Abstract Data Type

A data type can be considered abstract when it is defined in terms of operations on it, and its implementation is hidden (so that we can always replace one implementation with another for, e.g., efficiency reasons, and this will not interfere with anything in the program). Thus, speaking about such a type, we leave its implementation aside considering it irrelevant to the topic, unless we directly discuss the implementation.

Most ObjectOrientedLanguages provide the feature of user-defined abstract data types. In C++ (CeePlusPlus) it can be done with a class which has no public/protected data members (only privates), nor friends, nor any methods which return pointers/references to any of the private fields.
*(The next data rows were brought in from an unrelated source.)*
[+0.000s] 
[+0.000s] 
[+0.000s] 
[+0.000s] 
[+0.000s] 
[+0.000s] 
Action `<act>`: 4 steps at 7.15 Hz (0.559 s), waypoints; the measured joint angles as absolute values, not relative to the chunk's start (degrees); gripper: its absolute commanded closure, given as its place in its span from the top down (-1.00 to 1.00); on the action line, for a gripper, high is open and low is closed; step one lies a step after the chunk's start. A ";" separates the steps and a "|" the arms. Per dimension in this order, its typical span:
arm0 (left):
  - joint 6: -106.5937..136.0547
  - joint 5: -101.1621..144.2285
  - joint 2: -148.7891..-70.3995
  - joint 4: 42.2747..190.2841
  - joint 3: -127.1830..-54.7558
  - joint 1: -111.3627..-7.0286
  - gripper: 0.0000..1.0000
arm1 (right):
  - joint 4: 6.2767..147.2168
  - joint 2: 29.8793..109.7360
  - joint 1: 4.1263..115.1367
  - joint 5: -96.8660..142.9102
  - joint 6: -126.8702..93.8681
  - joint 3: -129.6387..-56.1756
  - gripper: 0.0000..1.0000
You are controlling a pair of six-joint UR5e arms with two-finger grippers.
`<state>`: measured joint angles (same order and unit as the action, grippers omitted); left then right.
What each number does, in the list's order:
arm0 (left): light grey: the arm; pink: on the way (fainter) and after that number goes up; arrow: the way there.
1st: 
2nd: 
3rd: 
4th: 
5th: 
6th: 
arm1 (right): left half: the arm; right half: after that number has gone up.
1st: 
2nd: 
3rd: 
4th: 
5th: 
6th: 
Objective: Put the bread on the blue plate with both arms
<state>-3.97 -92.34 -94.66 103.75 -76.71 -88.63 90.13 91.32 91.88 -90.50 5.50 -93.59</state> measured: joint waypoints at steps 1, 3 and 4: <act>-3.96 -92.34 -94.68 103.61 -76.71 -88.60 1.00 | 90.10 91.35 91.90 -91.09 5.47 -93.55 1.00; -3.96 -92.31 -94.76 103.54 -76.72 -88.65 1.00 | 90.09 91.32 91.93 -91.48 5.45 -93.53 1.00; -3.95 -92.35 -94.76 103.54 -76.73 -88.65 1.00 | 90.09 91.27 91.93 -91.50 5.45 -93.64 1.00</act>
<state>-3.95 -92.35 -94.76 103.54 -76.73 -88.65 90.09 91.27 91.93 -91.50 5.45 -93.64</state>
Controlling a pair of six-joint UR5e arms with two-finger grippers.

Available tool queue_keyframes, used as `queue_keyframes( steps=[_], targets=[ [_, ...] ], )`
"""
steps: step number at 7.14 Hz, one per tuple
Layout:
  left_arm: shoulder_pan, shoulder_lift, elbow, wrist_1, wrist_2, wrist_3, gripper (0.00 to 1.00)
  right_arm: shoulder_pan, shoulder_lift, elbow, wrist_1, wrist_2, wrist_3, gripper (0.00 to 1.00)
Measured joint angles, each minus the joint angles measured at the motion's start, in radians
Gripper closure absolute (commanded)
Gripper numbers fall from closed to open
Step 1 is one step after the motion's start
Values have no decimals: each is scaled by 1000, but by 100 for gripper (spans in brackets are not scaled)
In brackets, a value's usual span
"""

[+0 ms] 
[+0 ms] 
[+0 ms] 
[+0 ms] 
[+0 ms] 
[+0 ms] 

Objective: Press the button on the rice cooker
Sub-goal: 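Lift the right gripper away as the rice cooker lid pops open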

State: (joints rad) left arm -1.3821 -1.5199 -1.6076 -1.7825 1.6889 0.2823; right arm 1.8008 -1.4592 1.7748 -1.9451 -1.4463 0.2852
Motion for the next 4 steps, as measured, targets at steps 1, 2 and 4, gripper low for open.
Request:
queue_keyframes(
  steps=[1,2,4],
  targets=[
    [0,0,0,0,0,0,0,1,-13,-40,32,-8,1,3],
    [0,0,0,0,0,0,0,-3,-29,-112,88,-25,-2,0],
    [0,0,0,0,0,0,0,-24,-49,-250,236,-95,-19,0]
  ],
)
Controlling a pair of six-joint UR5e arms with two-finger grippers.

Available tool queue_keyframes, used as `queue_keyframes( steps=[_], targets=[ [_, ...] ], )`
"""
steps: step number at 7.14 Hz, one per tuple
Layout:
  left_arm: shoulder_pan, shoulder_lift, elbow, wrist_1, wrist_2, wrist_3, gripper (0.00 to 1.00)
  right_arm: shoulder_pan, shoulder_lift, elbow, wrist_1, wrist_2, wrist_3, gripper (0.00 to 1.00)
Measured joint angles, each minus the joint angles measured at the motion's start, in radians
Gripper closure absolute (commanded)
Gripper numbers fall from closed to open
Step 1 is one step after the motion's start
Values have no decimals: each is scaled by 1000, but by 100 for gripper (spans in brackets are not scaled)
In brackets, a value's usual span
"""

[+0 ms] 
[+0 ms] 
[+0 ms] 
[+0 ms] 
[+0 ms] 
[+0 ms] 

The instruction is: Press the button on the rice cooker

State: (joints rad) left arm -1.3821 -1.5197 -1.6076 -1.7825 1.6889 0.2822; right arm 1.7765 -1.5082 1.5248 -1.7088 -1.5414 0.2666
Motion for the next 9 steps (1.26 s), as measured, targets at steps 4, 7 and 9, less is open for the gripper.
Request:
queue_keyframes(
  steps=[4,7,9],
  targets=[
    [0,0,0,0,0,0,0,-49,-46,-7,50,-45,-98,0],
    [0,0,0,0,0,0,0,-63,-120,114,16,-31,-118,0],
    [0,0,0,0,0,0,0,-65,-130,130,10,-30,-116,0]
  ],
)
Excepting the issue of mutability, AbstractDataType shares a feature set in common with CoinductiveDataType.
An intuitive explanation: The term function is used in the mathematical sense here: as a mapping from one set of values (the domain) to another (the range).[2] This differs from the usual programmatic notion due to the fact that it just associates input and output values and has no means of causing programmatic side effects (such as assignment to global variables.)

For an explanation from a practical point of view see chapter 6 of BertrandMeyer's book "ObjectOrientedSoftwareConstruction". (The chapter is entitled "Abstract Data Types".)

Abstract data types were first formulated in their pure form in CLU:

"Programming with Abstract Data Types", B. Liskov and S. Zilles. SIGPlan Notices, 9(4):50.59, 1974.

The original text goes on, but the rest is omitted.